Durante várias décadas, era promovida, no dia 10 de Junho, Dia de Portugal, uma corrida de cavalos no Hong Kong Jockey Club. Esse actividade foi abandonada recentemente “por falta de apoios”, explica Arnaldo Oliveira Sales, decano da comunidade cuja carreira profissional e cívica ficou marcada pelos vários cargos de serviços público que ocupou – com destaque para a presidência do Urban Coucil – e pelas medalhas e menções de mérito que teve por parte das autoridades de Hong Kong, Macau e Portugal. Sales foi também um dos principais responsáveis pela elevação do Clube Lusitano em termos de solidez financeira e pelo facto do Clube ter sede e dar nome a um dos mais marcantes edifícios do sky line de Hong Kong: o Lusitano Club Building. No 27º andar, está à disposição dos sócios um “Salão Nobre” para promoverem actividades culturais e recreativas, ao passo que no 24º piso os associados têm acesso a uma sala onde podem organizar almoços e jantares em ocasiões especiais. Além disso, diz Oliveira Sales, com visível orgulho, “todos dos dias os sócios podem almoçar no Clube sem pagar um avo”.

J.C.M.

 

Elo de ligação entre Macau e Lisboa

 

No terceiro dia do Ano Novo Chinês, num dos restaurantes mais conhecidos de Lisboa, os macaenses a residir em Portugal assinalaram, com pompa e circunstância, a entrada no Ano do Rato. Álvaro d´Andrade confidenciou que 230 pessoas participaram nos festejos, naquela que foi uma das festas mais concorridas.
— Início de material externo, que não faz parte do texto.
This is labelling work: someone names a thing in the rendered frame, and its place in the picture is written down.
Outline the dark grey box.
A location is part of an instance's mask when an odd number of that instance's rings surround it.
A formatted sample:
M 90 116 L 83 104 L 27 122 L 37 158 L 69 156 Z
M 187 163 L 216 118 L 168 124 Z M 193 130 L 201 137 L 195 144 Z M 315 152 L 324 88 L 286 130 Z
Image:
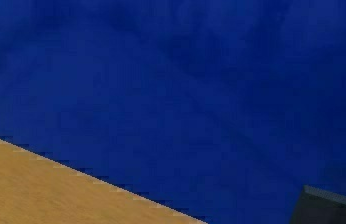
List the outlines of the dark grey box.
M 346 224 L 346 196 L 305 185 L 289 224 Z

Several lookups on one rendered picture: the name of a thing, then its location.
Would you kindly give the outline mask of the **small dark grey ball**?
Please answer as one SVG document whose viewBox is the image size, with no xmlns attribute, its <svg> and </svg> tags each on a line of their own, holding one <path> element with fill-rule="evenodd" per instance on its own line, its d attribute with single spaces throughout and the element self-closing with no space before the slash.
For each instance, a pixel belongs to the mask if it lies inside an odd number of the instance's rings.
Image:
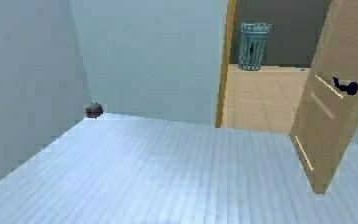
<svg viewBox="0 0 358 224">
<path fill-rule="evenodd" d="M 88 118 L 98 118 L 103 114 L 103 107 L 99 103 L 92 103 L 86 108 L 86 115 Z"/>
</svg>

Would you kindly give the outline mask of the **light wooden room door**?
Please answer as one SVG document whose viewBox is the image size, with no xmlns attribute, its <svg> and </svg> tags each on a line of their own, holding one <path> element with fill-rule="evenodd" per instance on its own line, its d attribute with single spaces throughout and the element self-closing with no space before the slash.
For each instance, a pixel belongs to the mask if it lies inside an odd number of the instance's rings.
<svg viewBox="0 0 358 224">
<path fill-rule="evenodd" d="M 334 86 L 358 83 L 358 0 L 331 0 L 290 138 L 312 191 L 326 192 L 358 126 L 358 92 Z"/>
</svg>

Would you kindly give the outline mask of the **yellow wooden door frame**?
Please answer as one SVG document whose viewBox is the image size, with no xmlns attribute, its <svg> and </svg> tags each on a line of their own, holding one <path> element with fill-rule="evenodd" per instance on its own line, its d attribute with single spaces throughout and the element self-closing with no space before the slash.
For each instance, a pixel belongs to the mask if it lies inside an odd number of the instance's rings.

Com cerca de 600 sócios, mas apenas 400 activos, a Casa de Macau de Lisboa está de boa saúde. “O número de associados tem aumentado e sempre que há em Macau o encontro dos macaenses recebemos novas adesões”, explica o actual líder da instituição, criada há mais de quatro décadas.

Em Novembro vieram de Lisboa 120 pessoas para o VI Encontro das Comunidades Macaenses. “A reunião da família macaense é uma boa oportunidade para rever o território, os amigos e a família e, portanto, é natural que haja sempre um número elevado de participantes”, justifica.

O presidente da Casa de Macau reconhece que são muitos os desafios que a colectividade agora enfrenta. “Não sabemos ao certo o número de macaenses a residir em Portugal, mas é importante que exista um local de convívio e de confraternização, que seja o elo de ligação entre a região administrativa especial e Portugal”, acrescenta Álvaro d´Andrade.

Na avenida Gago Coutinho funciona a sede da colectividade, mas a direcção continua a ocupar as antigas instalações no Príncipe Real. “Temos também lá um centro de documentação sobre Macau, totalmente informatizado”, nota, sublinhando que é fundamental que não se perca a memória da comunidade. “Só assim será possível perpetuá-la e, sobretudo, transmitir aos mais novos a história dos seus antepassados e de Macau”.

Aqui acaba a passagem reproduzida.